» **WHAT NEEDS TO BE DONE**:
Lines in the listing below that contain the string "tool" are to be found and copied.

___ DATA SHOWN ___

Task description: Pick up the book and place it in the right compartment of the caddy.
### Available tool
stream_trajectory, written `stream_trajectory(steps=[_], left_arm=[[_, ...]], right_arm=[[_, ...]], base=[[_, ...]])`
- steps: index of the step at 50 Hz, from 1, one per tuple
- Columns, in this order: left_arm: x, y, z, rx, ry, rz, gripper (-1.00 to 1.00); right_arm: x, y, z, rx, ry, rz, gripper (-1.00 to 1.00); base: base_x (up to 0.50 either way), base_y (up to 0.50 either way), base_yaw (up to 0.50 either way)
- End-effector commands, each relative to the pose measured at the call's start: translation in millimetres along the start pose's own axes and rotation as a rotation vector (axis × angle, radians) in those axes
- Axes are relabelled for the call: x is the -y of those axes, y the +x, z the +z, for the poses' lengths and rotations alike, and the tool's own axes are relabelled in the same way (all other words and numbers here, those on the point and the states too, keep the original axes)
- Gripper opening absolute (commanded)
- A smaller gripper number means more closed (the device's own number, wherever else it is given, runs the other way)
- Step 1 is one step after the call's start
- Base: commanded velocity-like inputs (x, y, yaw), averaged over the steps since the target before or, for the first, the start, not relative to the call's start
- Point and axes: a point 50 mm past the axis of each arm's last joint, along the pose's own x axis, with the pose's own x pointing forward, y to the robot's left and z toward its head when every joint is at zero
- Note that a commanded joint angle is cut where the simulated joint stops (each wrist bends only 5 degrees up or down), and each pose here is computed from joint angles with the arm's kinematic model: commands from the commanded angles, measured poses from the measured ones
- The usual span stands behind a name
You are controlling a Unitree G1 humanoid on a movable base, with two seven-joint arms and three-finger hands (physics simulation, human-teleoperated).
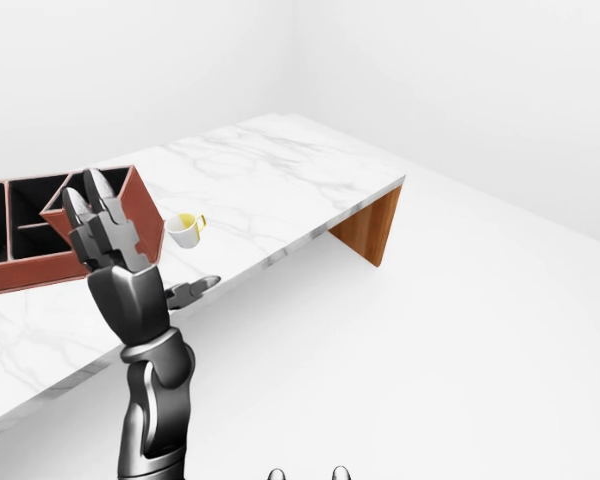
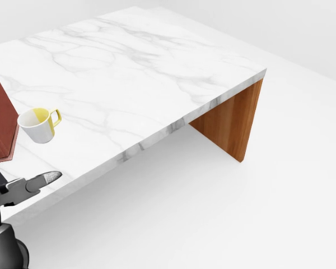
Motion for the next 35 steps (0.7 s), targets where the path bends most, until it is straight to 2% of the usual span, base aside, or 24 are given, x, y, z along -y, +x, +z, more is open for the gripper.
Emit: stream_trajectory(steps=[1, 5, 13, 27, 31, 35], left_arm=[[-6.5, 7.6, 8.6, 0.112, 0.121, 0.027, 1.0], [-6.4, 9.3, 10.0, 0.138, 0.158, 0.029, 1.0], [3.7, 6.5, 9.0, 0.203, 0.275, -0.025, 1.0], [3.2, 7.6, 15.1, 0.272, 0.355, -0.018, 1.0], [7.3, 7.9, 15.5, 0.301, 0.397, -0.032, 1.0], [9.0, 6.0, 14.8, 0.304, 0.403, -0.045, 1.0]], right_arm=[[0.3, -0.4, 1.5, 0.004, -0.003, -0.001, 1.0], [0.2, -0.3, 0.2, 0.0, -0.001, -0.001, 1.0], [-0.1, -0.5, 0.7, 0.001, -0.001, 0.002, 1.0], [-1.0, -0.5, -5.5, -0.023, 0.003, 0.005, 1.0], [-0.6, -1.1, -6.3, -0.03, -0.001, 0.006, 1.0], [-0.5, -0.8, -7.1, -0.031, 0.0, 0.007, 1.0]], base=[[0.0, 0.0, 0.0], [0.0, 0.0, 0.0], [0.0, 0.0, 0.0], [0.0, 0.0, 0.0], [0.0, 0.0, 0.0], [0.0, 0.0, 0.0]])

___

» **ANSWER TO THIS PROBLEM**:
### Available tool
- Axes are relabelled for the call: x is the -y of those axes, y the +x, z the +z, for the poses' lengths and rotations alike, and the tool's own axes are relabelled in the same way (all other words and numbers here, those on the point and the states too, keep the original axes)

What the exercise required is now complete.